Records from a data collection
◇ ◇ ◇ ◇

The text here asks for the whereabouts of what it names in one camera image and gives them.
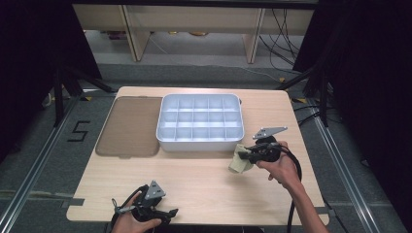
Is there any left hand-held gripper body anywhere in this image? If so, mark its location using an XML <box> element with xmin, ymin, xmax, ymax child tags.
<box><xmin>130</xmin><ymin>180</ymin><xmax>170</xmax><ymax>224</ymax></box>

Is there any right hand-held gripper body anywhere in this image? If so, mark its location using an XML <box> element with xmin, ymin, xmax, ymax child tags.
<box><xmin>252</xmin><ymin>126</ymin><xmax>289</xmax><ymax>164</ymax></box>

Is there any light green sock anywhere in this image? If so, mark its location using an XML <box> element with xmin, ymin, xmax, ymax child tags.
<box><xmin>227</xmin><ymin>143</ymin><xmax>256</xmax><ymax>175</ymax></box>

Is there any white divided storage box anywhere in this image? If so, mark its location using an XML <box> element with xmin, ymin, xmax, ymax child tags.
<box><xmin>155</xmin><ymin>92</ymin><xmax>246</xmax><ymax>152</ymax></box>

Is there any person's right hand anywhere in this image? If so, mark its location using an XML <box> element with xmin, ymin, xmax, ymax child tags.
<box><xmin>255</xmin><ymin>140</ymin><xmax>301</xmax><ymax>191</ymax></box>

◇ ◇ ◇ ◇

● **What the task requires**
Retype the entries verbatim and drop the pictures.

● **Written answer**
The text here asks for the whereabouts of what it names in one camera image and gives them.
Is there any left hand-held gripper body anywhere in this image? If so, mark its location using an XML <box> element with xmin, ymin, xmax, ymax child tags.
<box><xmin>130</xmin><ymin>180</ymin><xmax>170</xmax><ymax>224</ymax></box>

Is there any right hand-held gripper body anywhere in this image? If so, mark its location using an XML <box> element with xmin, ymin, xmax, ymax child tags.
<box><xmin>252</xmin><ymin>126</ymin><xmax>289</xmax><ymax>164</ymax></box>

Is there any light green sock anywhere in this image? If so, mark its location using an XML <box> element with xmin, ymin, xmax, ymax child tags.
<box><xmin>227</xmin><ymin>143</ymin><xmax>256</xmax><ymax>175</ymax></box>

Is there any white divided storage box anywhere in this image? If so, mark its location using an XML <box> element with xmin, ymin, xmax, ymax child tags.
<box><xmin>155</xmin><ymin>92</ymin><xmax>246</xmax><ymax>152</ymax></box>

Is there any person's right hand anywhere in this image? If so, mark its location using an XML <box> element with xmin, ymin, xmax, ymax child tags.
<box><xmin>255</xmin><ymin>140</ymin><xmax>301</xmax><ymax>191</ymax></box>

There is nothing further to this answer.